Wisdom does not necessarily come with age; but to know how to grow old is the masterwork of wisdom, and one of the most difficult chapters in the great art of living. Age is not only the state of one's body, but it is also the state of one's mind.

You are as young as your faith, as old as your doubts, as young as your self-confidence, as old as your fears, as young as your hope, as old as your despair.

It is not by muscle, speed, or physical dexterity that great things are achieved; but by reflection, force of character, and judgment.

In these qualities, old age is usually, not only not poorer; but is even richer. Hence, remember that: Spring still makes spring in the mind, even if sixty years had passed.

Never retire. Michelangelo was carving the Rondanini Pieta just before he died at 89. Verdi finished his opera Falstaff at 80.

The 80-year-old Spanish artist Goya scrawled on a drawing, "I am still learning." Love, humour, and wisdom are ageless; be filled with these and be young beyond age. "Age is an issue of mind over matter.

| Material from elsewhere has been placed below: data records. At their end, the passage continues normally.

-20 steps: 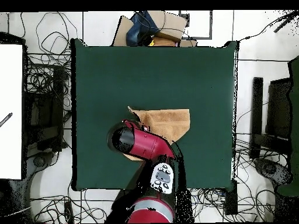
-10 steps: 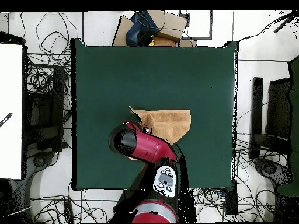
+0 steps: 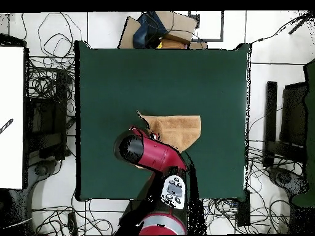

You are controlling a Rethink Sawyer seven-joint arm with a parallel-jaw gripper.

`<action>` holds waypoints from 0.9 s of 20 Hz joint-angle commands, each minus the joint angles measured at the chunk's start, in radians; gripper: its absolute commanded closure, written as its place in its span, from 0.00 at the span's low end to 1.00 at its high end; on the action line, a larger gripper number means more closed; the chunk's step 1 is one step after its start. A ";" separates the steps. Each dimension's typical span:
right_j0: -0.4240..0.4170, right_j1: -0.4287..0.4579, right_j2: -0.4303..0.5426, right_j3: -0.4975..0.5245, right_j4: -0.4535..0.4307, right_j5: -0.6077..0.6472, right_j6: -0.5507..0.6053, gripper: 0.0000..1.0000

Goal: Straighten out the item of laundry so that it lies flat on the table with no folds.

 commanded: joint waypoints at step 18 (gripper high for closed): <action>0.030 -0.059 0.025 0.025 0.073 0.101 0.238 1.00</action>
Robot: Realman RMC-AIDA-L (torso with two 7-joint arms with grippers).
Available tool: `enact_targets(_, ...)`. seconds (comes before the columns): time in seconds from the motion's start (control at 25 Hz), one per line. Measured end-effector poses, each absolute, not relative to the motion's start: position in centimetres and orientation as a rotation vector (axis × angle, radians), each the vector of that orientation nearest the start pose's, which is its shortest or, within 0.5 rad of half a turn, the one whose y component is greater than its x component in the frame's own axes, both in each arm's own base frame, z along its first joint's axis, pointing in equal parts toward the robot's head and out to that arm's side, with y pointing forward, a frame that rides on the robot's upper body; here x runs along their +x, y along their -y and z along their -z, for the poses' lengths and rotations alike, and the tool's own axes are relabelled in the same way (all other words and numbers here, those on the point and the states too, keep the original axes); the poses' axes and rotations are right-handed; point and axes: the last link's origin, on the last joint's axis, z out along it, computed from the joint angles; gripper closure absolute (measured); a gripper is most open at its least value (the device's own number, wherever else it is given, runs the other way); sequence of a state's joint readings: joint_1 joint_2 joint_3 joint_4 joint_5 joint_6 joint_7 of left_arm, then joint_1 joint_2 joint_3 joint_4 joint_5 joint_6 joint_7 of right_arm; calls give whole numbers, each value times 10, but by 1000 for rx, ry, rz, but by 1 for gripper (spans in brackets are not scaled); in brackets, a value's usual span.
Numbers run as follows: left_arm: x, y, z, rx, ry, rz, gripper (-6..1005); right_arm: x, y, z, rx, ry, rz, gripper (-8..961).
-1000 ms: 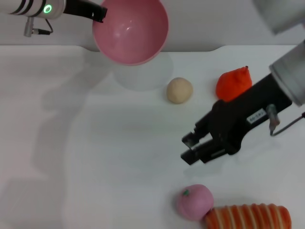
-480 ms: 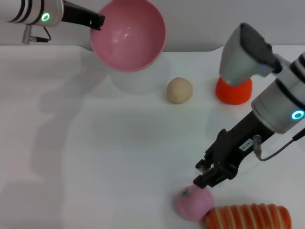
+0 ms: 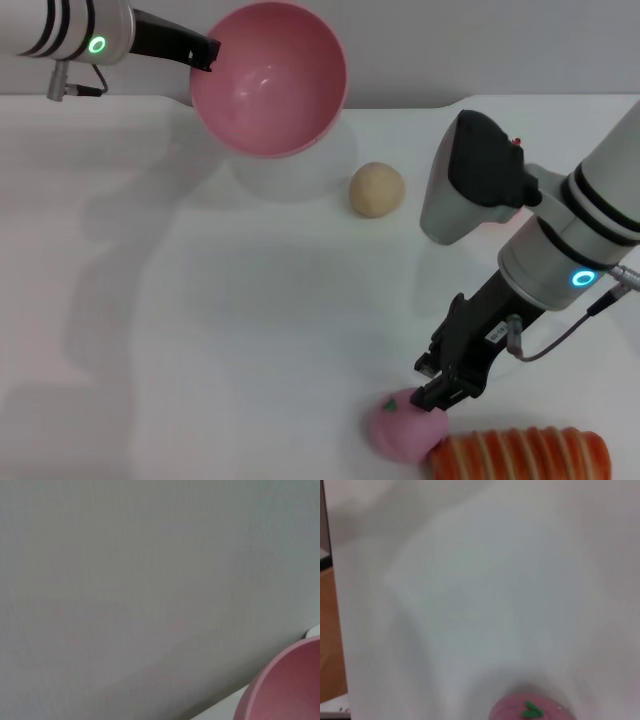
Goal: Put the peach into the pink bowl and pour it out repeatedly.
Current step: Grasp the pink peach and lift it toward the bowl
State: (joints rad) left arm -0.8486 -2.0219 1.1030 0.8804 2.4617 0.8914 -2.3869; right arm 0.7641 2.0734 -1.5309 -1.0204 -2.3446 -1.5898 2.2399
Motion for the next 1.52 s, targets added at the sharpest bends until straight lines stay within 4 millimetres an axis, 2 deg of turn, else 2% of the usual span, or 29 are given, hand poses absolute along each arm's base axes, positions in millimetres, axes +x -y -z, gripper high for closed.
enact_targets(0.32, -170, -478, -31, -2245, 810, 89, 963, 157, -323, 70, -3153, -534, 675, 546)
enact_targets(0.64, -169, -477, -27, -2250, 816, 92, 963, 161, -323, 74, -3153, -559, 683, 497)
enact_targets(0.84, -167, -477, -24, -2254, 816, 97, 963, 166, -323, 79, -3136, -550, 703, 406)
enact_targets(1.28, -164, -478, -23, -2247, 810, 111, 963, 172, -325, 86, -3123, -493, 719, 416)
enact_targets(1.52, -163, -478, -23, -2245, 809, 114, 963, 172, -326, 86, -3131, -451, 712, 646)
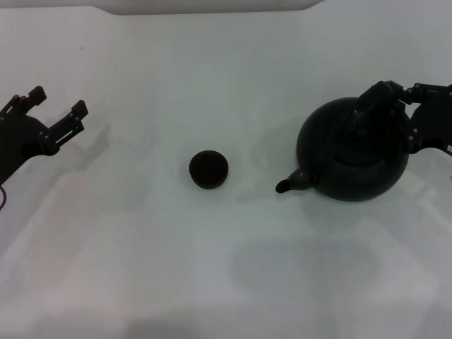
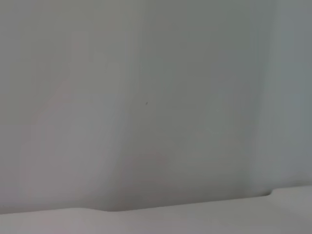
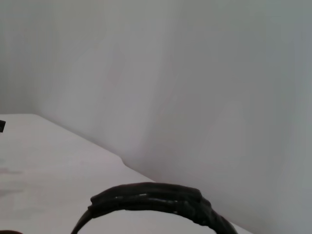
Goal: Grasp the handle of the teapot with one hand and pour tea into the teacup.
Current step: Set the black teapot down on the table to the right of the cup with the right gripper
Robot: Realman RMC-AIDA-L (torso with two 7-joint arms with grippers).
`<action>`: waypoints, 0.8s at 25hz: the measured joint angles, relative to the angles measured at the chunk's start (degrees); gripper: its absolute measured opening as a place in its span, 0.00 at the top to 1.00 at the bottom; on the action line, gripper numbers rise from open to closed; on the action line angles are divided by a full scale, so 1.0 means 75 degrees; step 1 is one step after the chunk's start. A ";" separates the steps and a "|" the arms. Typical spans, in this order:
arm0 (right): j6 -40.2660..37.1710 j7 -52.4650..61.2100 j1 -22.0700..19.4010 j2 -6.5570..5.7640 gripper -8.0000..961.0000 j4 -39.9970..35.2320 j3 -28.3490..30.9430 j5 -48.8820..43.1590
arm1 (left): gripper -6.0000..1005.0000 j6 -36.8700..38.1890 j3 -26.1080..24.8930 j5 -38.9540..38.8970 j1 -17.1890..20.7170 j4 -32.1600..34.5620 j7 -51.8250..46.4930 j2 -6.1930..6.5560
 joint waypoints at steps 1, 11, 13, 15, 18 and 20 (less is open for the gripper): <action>-0.0001 -0.0002 0.0003 -0.0003 0.88 0.0007 -0.0003 0.0001 | 0.14 -0.0010 0.0001 0.0000 0.0000 -0.0003 -0.0002 0.0000; -0.0012 -0.0100 0.0009 -0.0020 0.88 0.0118 -0.0011 0.0005 | 0.14 -0.0058 0.0007 0.0000 0.0022 -0.0017 -0.0025 -0.0011; -0.0023 -0.0161 0.0009 -0.0026 0.88 0.0135 -0.0011 0.0006 | 0.14 -0.0067 0.0007 0.0002 0.0036 -0.0016 -0.0027 -0.0014; -0.0065 -0.0255 0.0015 -0.0027 0.88 0.0183 0.0013 0.0005 | 0.14 -0.0080 0.0007 0.0003 0.0050 0.0002 -0.0028 -0.0019; -0.0185 -0.0302 0.0040 -0.0026 0.88 0.0252 0.0069 0.0005 | 0.14 -0.0088 0.0007 0.0007 0.0052 0.0000 -0.0030 -0.0022; -0.0233 -0.0304 0.0058 -0.0025 0.88 0.0275 0.0084 0.0006 | 0.14 -0.0090 0.0007 0.0010 0.0052 -0.0002 -0.0031 -0.0023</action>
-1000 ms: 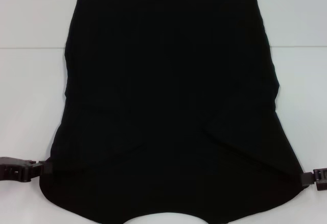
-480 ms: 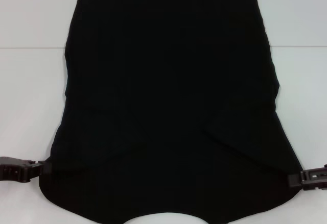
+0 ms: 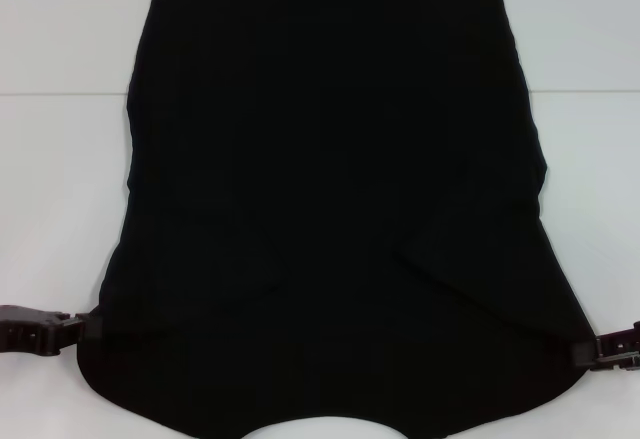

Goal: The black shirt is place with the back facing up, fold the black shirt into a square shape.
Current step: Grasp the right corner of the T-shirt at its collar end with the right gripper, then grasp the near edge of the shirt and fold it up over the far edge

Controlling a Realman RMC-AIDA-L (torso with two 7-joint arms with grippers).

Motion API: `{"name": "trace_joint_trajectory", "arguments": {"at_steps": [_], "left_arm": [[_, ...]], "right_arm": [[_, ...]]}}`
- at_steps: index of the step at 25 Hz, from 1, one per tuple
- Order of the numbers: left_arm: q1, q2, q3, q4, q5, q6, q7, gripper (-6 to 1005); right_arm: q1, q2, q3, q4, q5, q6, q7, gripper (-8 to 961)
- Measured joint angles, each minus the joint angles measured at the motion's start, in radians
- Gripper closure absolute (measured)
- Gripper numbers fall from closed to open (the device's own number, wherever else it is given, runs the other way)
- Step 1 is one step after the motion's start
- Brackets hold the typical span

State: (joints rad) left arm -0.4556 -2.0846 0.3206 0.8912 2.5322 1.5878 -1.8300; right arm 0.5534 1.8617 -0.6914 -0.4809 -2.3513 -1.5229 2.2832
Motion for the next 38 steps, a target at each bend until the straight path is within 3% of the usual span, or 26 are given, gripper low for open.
{"name": "trace_joint_trajectory", "arguments": {"at_steps": [4,6,11,17,25,38], "left_arm": [[0.0,0.0,0.0,0.0,0.0,0.0,0.0,961],[0.0,0.0,0.0,0.0,0.0,0.0,0.0,961],[0.0,0.001,0.0,-0.01,-0.001,-0.013,0.0,961],[0.003,0.003,-0.008,-0.007,-0.003,0.011,-0.017,960],[0.041,0.014,-0.143,0.018,0.003,0.178,-0.029,959],[0.174,-0.023,-0.157,0.026,0.01,0.349,0.011,957]], "right_arm": [[-0.004,-0.001,0.005,0.0,0.0,0.004,-0.001,437],[-0.004,-0.001,0.005,0.0,0.0,0.004,-0.005,651],[-0.006,0.002,0.004,0.001,0.0,0.021,-0.026,880],[-0.037,-0.001,0.017,-0.014,0.006,0.002,-0.073,927],[-0.125,-0.025,0.141,-0.051,0.004,-0.093,-0.217,928],[-0.29,-0.015,0.226,-0.075,0.003,-0.232,-0.385,926]]}}
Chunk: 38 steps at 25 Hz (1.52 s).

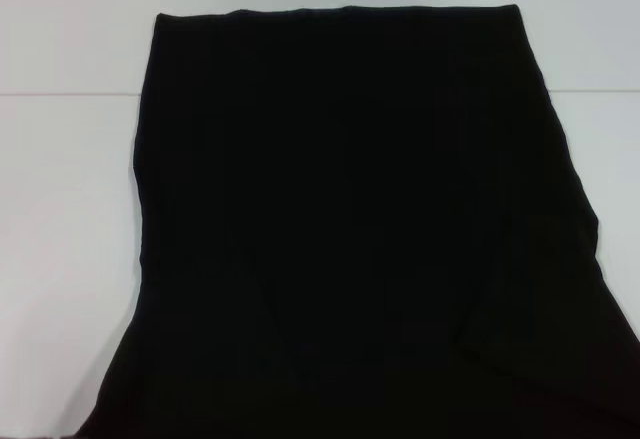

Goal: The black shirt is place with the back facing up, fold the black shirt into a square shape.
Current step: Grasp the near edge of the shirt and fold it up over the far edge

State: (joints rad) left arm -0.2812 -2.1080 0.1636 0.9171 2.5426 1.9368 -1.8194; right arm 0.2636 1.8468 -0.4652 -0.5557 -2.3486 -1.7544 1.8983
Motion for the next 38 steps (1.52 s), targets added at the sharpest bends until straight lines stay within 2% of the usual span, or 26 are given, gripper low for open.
{"name": "trace_joint_trajectory", "arguments": {"at_steps": [6,9,11,12,13,15,19,20,21,23,26,30,38], "left_arm": [[-0.007,-0.006,-0.007,-0.016,-0.004,0.004,0.002,957],[-0.052,0.005,-0.014,-0.036,-0.012,-0.014,-0.002,956],[-0.097,0.021,-0.026,-0.065,-0.02,-0.04,-0.008,956],[-0.133,0.037,-0.031,-0.089,-0.031,-0.058,-0.01,956],[-0.157,0.048,-0.032,-0.111,-0.041,-0.074,-0.011,956],[-0.213,0.068,-0.032,-0.154,-0.059,-0.109,-0.012,955],[-0.346,0.111,-0.032,-0.259,-0.093,-0.276,-0.026,955],[-0.346,0.111,-0.032,-0.259,-0.093,-0.276,-0.026,955],[-0.417,0.131,-0.029,-0.311,-0.106,-0.387,-0.034,955],[-0.456,0.137,-0.028,-0.333,-0.113,-0.457,-0.035,954],[-0.518,0.139,-0.025,-0.362,-0.121,-0.577,-0.035,954],[-0.583,0.134,-0.017,-0.408,-0.151,-0.779,-0.031,954],[-0.689,0.127,-0.004,-0.481,-0.173,-1.072,0.018,952]], "right_arm": [[0.004,0.0,0.055,-0.002,0.001,-0.016,-0.01,925],[0.033,0.002,0.1,-0.002,0.005,-0.003,-0.019,925],[0.067,0.004,0.137,-0.002,0.006,0.016,-0.022,925],[0.085,0.005,0.15,-0.002,0.006,0.024,-0.022,924],[0.128,0.006,0.175,0.002,0.007,0.045,-0.015,924],[0.149,0.009,0.185,0.004,0.008,0.056,-0.009,924],[0.247,0.031,0.213,0.007,0.008,0.163,0.02,923],[0.272,0.034,0.209,0.01,0.007,0.2,0.03,923],[0.297,0.035,0.201,0.017,0.005,0.245,0.04,923],[0.367,0.039,0.178,0.04,0.001,0.358,0.055,923],[0.411,0.041,0.163,0.055,0.001,0.425,0.062,922],[0.496,0.04,0.126,0.108,0.001,0.579,0.076,922],[0.654,0.036,0.062,0.175,0.005,0.867,0.098,920]]}}
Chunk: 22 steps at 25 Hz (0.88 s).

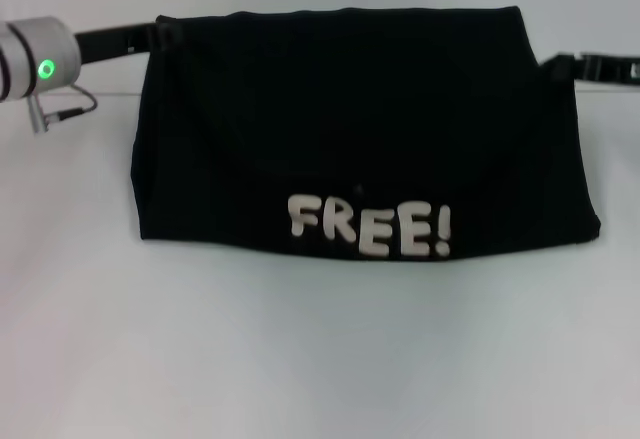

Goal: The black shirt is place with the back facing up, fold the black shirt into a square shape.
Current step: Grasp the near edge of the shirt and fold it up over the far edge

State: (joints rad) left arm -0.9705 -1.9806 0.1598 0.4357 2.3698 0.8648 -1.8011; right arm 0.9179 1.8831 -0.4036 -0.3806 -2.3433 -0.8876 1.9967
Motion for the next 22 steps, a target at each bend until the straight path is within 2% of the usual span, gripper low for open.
{"name": "trace_joint_trajectory", "arguments": {"at_steps": [5,9,13,18,22], "left_arm": [[-0.025,-0.001,0.002,-0.029,-0.034,-0.078,0.043,952],[-0.029,-0.007,0.003,-0.065,-0.049,-0.142,0.085,951],[-0.008,-0.035,0.002,-0.088,-0.072,-0.2,0.14,951],[0.015,-0.083,0.004,-0.096,-0.126,-0.259,0.249,950],[0.015,-0.1,0.008,-0.104,-0.137,-0.279,0.289,950]], "right_arm": [[0.033,-0.002,-0.01,0.023,0.001,0.067,0.006,920],[0.035,0.009,-0.014,0.063,0.001,0.127,-0.008,919],[0.018,0.038,-0.022,0.096,0.001,0.202,-0.035,918],[-0.001,0.082,-0.017,0.1,0.004,0.254,-0.079,918],[-0.006,0.098,-0.014,0.1,0.004,0.29,-0.086,917]]}}
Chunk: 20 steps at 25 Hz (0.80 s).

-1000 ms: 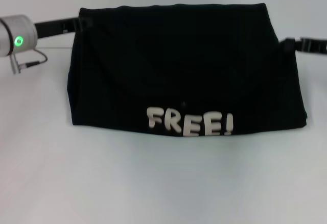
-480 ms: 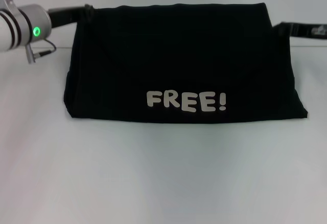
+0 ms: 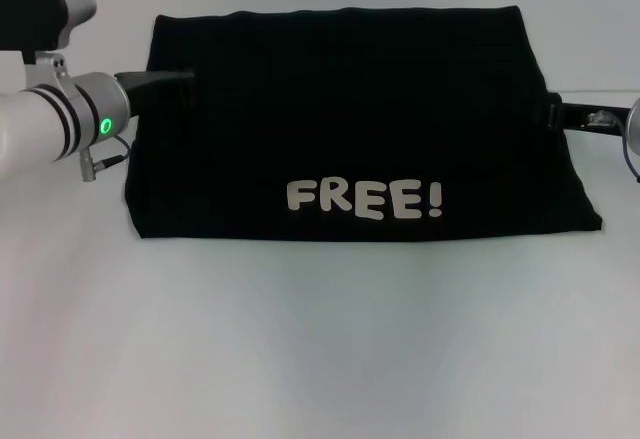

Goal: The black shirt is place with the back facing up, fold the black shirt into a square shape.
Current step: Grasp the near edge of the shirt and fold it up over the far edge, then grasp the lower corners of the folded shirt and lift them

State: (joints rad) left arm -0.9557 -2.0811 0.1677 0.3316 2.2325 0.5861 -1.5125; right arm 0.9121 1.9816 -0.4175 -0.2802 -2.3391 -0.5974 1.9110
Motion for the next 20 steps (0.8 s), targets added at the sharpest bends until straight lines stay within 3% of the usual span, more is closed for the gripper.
{"name": "trace_joint_trajectory", "arguments": {"at_steps": [6,8,9,16,20], "left_arm": [[0.001,-0.002,0.012,0.008,-0.001,0.005,0.004,949],[0.002,-0.002,0.012,0.011,-0.002,0.007,0.001,818],[0.003,-0.002,0.012,0.016,-0.002,0.012,-0.001,753],[0.026,-0.006,0.015,0.13,-0.002,0.106,-0.103,585],[0.085,-0.005,0.019,0.224,-0.002,0.268,-0.191,473]], "right_arm": [[-0.008,0.0,-0.009,-0.013,-0.002,-0.025,-0.002,916],[-0.014,0.0,-0.01,-0.028,-0.002,-0.037,-0.005,737],[-0.018,0.0,-0.01,-0.043,-0.002,-0.05,-0.006,715],[-0.058,0.019,-0.003,-0.21,-0.001,-0.186,0.014,563],[-0.084,0.009,-0.005,-0.281,0.005,-0.37,0.036,448]]}}
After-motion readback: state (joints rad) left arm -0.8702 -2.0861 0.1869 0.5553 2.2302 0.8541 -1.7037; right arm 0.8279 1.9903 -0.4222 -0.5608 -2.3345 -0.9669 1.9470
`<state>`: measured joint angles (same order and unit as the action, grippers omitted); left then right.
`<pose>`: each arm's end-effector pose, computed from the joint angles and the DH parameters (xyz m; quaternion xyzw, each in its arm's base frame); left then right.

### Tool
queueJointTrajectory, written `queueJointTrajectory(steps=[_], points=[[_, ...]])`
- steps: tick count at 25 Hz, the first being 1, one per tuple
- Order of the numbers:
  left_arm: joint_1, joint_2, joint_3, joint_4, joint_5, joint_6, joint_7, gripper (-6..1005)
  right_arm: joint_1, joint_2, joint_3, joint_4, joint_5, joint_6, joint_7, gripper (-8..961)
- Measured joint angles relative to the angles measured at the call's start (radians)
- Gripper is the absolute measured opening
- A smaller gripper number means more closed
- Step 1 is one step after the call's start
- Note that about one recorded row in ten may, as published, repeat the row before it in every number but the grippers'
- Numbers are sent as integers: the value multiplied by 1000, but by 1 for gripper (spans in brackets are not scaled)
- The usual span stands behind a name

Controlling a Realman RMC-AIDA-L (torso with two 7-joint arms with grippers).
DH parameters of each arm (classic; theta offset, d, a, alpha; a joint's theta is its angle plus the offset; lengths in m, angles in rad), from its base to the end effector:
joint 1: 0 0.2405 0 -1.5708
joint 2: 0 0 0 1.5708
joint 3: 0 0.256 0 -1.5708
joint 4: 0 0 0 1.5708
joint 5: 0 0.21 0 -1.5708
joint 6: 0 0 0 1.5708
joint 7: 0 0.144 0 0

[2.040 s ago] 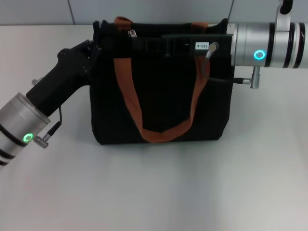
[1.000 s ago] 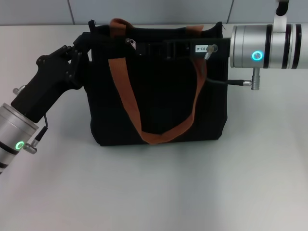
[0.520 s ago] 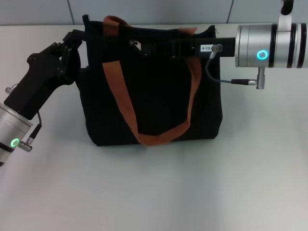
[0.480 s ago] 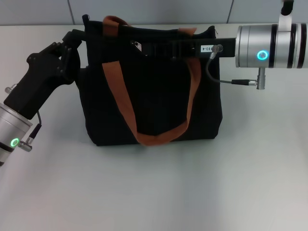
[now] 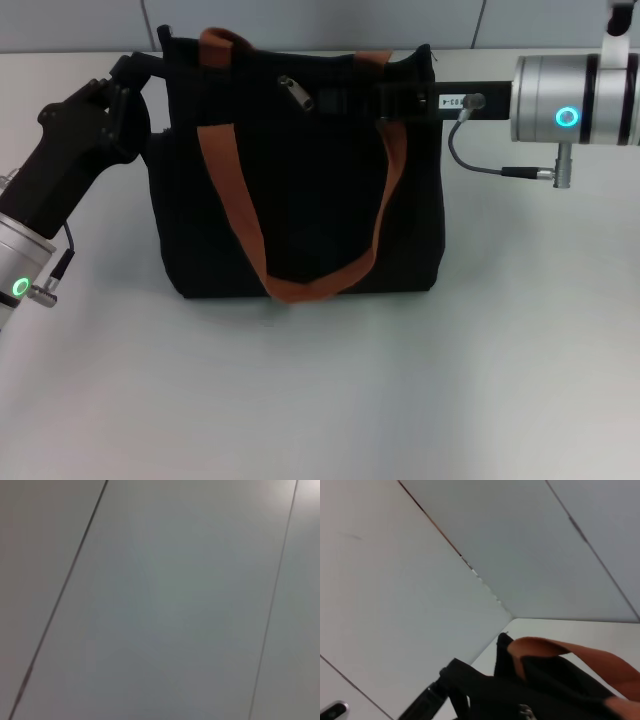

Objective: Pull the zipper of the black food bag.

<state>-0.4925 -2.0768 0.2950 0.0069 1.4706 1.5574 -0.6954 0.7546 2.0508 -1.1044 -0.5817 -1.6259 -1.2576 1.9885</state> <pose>-0.2823 0.3123 -0.0094 -0.7296 -0.2354 -0.4984 0.4048 0.1608 0.3992 -0.0329 -0.8714 0.3974 0.2827 0.0525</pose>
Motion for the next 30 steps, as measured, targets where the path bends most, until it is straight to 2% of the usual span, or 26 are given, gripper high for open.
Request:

If you don't mind, it doesn't matter," said Samuel Langhorne Clemens, better known by his pen name Mark Twain, an American author and humorist. Remember that, beautiful young people are an accident of nature, but beautiful old people are works of art; all who keep the ability to see beauty, never grow old.

A test of a people is how it behaves toward the old.

It is easy to love children. Even tyrants and dictators make a point of being fond of children; but the affection and care for the old, the incurable, the helpless, are the true gold mines of a culture.

Thus, elder-ship is culture specific. It shows up in different ways in different cultures, at different times and places.

Elders are not the same as identified leaders; often elders are invisible, behind the scenes, shining like gold nuggets at the bottom of the stream.

Elder-ship means to take responsibility, to mentor, to offer perspective. I think contemplative practice can give us inner strength and help us develop the resources to assume our elders' role in a troubled and often rudderless world that needs us, now perhaps more than ever.

As for me, how can I look at aging as the enemy? It happens whether I like it or not and no one is set apart from growing old; it comes to us all. Youth passes from everyone, so why deny it. I am proud of my age.

I am proud that I have survived this planet for as long as I have, and should I end up withered, wrinkled and with a lifetime of great wisdom, I will any day trade the few years of youth for the sophistication of a great mind - for however long it lasts.

I wish all Elders would look at life with the same attitude as I do, as the world celebrates on October 1, the International Day of Older Persons.